__PROBLEM DESCRIPTION__
Please return exactly the lines from the one containing "Q: For every instance of the white wall" through the end of the records, including both.

Collected data:
***
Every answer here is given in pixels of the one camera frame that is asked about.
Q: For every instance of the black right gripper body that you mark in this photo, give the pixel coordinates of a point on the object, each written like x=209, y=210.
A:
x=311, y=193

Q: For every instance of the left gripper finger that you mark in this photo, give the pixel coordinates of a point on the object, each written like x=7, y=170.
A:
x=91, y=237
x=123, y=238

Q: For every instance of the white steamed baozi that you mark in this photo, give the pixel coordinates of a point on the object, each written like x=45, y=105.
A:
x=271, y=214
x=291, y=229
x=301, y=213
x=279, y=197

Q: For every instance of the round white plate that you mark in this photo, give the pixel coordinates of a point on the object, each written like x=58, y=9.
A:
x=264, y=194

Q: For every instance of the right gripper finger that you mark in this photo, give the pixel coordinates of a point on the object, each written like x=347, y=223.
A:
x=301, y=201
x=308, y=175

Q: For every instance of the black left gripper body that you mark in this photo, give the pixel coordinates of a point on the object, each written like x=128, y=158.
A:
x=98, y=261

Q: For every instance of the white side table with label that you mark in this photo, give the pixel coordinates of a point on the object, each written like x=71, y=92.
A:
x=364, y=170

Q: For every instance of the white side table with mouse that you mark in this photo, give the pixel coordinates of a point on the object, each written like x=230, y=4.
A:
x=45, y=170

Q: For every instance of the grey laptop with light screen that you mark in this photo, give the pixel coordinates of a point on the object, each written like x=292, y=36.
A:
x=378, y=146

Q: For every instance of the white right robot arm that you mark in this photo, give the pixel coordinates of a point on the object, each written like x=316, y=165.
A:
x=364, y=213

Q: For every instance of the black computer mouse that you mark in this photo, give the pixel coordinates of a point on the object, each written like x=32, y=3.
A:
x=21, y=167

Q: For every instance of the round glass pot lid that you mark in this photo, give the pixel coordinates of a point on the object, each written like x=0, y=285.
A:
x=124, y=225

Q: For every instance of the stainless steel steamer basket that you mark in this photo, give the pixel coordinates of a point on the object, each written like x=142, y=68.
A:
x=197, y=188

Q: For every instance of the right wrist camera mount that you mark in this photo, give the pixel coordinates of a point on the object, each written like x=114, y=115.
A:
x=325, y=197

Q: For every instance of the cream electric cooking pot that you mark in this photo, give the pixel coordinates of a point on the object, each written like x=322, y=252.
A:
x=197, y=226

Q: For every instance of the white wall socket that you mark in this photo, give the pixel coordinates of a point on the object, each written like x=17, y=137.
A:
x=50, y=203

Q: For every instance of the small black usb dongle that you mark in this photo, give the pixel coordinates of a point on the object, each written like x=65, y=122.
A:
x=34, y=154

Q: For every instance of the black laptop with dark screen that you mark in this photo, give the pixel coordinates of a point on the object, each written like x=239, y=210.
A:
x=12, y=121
***
__EXERCISE ANSWER__
Q: For every instance of the white wall socket that you mark in this photo, give the pixel coordinates of a point on the object, each written like x=17, y=137.
A:
x=50, y=203

Q: For every instance of the small black usb dongle that you mark in this photo, give the pixel coordinates of a point on the object, each written like x=65, y=122.
A:
x=34, y=154

Q: For every instance of the black laptop with dark screen that you mark in this photo, give the pixel coordinates of a point on the object, each written like x=239, y=210.
A:
x=12, y=121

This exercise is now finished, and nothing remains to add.